Like many of Bruckner’s works, this symphony and this mass occupied his attention intermittently over many years. The First Symphony was lightly revised in 1868 and 1877 and more thoroughly reworked in 1890-91, as Bruckner readied to dedicate the symphony to the University of Vienna in gratitude for the honorary doctorate they granted him in 1891. The work was first published in 1893 in this so-called “Vienna version,” in which the orchestration is strengthened in several passages, some motivic profiling is clarified, and periodic structures are regularized, especially in the second half of the Finale. It is this version we shall hear tonight. Critical opinion may now favor the slightly brusquer and fresher “Linz version,” but by the end of the 1880s, with some twenty years of symphonic experience behind him, Bruckner was firmly decided that this youthful work needed to be revisited. In December 1889 the Vienna Philharmonic had decided to perform the First and had actually begun rehearsals when Bruckner concluded that the score could not be performed in its original state or, as he said, “the Beserl must first be tidied up!” He withdrew the symphony, even though this move threatened to cost him a fair sum in lost copying fees. Hermann Levi, another conductor who championed Bruckner, declared, “The First Symphony is wonderful… Please, don’t change it too much. It is just fine the way it is, even the instrumentation.” Bruckner, firm in his judgment, amended the score as he saw fit. The changes are not blatant, but neither are they insignificant.

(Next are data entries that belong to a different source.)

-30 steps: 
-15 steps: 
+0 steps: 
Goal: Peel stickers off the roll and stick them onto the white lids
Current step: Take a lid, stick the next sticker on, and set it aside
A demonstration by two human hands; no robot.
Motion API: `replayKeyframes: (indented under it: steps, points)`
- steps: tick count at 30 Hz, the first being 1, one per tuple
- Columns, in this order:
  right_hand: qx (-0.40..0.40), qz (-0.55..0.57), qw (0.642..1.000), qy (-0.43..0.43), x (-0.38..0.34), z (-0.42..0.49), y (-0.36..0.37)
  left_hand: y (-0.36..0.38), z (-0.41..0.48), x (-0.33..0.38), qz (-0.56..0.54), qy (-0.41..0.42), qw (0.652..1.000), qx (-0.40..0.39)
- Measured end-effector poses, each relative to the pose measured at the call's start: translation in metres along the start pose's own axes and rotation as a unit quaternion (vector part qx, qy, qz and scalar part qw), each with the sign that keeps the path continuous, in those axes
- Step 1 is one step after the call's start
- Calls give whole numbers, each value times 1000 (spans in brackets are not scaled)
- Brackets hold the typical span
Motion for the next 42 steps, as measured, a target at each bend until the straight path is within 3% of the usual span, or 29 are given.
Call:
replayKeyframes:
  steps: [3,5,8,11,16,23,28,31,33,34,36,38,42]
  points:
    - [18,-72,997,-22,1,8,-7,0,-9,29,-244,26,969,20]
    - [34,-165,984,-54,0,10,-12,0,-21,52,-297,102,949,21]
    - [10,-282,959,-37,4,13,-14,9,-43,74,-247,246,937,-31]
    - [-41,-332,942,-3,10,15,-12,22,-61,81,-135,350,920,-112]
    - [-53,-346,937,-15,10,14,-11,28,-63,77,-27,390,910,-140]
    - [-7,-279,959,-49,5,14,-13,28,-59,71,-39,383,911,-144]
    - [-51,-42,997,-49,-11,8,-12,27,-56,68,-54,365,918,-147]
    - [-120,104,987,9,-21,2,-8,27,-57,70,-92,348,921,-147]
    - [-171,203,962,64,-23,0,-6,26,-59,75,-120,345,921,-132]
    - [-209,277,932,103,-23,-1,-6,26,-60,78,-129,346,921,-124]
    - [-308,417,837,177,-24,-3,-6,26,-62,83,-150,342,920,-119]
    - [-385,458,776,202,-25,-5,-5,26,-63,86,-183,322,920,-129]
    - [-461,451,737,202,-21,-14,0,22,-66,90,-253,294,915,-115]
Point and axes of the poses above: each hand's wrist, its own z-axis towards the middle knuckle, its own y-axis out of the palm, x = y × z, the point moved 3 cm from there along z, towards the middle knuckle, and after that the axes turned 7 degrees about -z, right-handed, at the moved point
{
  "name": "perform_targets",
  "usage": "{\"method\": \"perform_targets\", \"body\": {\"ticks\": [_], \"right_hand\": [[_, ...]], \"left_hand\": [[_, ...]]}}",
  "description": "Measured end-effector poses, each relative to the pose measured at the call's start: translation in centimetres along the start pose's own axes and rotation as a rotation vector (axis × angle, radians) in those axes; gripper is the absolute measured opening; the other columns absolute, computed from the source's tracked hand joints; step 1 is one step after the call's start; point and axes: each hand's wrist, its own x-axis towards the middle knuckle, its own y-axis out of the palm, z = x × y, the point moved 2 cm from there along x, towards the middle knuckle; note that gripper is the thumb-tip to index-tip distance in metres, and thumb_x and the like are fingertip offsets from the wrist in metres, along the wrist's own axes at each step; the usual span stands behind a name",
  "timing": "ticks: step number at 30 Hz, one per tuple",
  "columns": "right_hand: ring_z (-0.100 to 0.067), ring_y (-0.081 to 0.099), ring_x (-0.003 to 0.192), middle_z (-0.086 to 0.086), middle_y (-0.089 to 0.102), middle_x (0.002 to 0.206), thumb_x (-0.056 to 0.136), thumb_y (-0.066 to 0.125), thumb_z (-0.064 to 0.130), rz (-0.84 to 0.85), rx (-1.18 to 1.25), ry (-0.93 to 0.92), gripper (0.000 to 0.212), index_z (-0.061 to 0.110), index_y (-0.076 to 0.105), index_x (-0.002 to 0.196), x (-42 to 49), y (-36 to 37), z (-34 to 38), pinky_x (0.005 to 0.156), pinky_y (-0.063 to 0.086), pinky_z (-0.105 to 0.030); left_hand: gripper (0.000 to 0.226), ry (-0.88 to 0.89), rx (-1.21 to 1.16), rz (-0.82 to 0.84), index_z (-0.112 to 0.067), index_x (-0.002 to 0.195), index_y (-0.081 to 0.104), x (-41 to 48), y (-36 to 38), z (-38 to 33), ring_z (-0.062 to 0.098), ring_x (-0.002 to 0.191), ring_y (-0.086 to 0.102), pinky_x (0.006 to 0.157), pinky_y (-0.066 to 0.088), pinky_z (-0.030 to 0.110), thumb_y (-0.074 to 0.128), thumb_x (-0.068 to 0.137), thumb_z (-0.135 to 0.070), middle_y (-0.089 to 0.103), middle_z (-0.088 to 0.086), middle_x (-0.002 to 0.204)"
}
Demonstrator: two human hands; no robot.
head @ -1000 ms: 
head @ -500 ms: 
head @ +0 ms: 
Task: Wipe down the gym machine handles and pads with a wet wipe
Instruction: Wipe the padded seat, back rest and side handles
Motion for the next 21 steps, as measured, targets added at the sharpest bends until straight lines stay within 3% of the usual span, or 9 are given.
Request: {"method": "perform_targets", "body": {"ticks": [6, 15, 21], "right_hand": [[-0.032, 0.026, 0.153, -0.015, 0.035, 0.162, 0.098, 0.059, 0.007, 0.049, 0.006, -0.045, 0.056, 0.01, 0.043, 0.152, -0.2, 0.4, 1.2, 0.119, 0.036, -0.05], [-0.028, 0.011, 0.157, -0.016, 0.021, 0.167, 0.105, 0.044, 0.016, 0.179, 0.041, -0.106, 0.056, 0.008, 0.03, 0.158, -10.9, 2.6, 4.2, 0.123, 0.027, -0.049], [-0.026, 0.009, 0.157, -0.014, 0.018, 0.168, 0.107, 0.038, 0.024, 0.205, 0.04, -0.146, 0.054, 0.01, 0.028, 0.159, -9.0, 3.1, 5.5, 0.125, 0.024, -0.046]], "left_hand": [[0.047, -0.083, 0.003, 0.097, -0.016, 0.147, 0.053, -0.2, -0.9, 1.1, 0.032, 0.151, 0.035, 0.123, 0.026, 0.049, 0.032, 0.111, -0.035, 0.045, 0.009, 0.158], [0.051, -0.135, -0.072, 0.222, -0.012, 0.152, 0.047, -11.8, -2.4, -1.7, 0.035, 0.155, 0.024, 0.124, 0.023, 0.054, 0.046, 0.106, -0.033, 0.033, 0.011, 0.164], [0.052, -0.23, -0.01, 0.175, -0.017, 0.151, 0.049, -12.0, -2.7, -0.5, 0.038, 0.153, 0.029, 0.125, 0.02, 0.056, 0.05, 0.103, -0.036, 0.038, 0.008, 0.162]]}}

The history of the F-minor Mass also reflects the often-uneasy reception of Bruckner’s music by its early interpreters. After two preparatory rehearsals in the winter of 1868/69, the conductor Johann Herbeck set the work aside as “too long and unsingable.” Again in 1872 he found it unmanageable and Bruckner was left to prepare and conduct the Mass’s highly successful premiere in that year. Having heard the work, Herbeck was convinced; he declared, “I know only two Masses–this one and Beethoven’s Solemnis!” Bruckner made modifications and adjustments to the F-minor Mass several times in the 1870s and 1880s, always in association with performances. He continued to tinker with the score into the 1890s. It was finally published in 1894 in an infamous edition, which is now almost never seen nor heard, that contains numerous alterations, primarily involving the enrichment of the woodwind writing, some curtailment of the trombones’ role, the enlargement of the horn complement from two to four instruments, and the recasting of much of the brass writing. Many of these revisions were made not by Bruckner, but by Joseph Schalk apparently without the composer’s prior consent nor even his awareness. This revised version was first heard in the Mass’s concert-hall premiere conducted by Schalk in 1893. In today’s concert we hear Nowak’s edition of the Mass, which reflects the score as it stood in the early 1880s.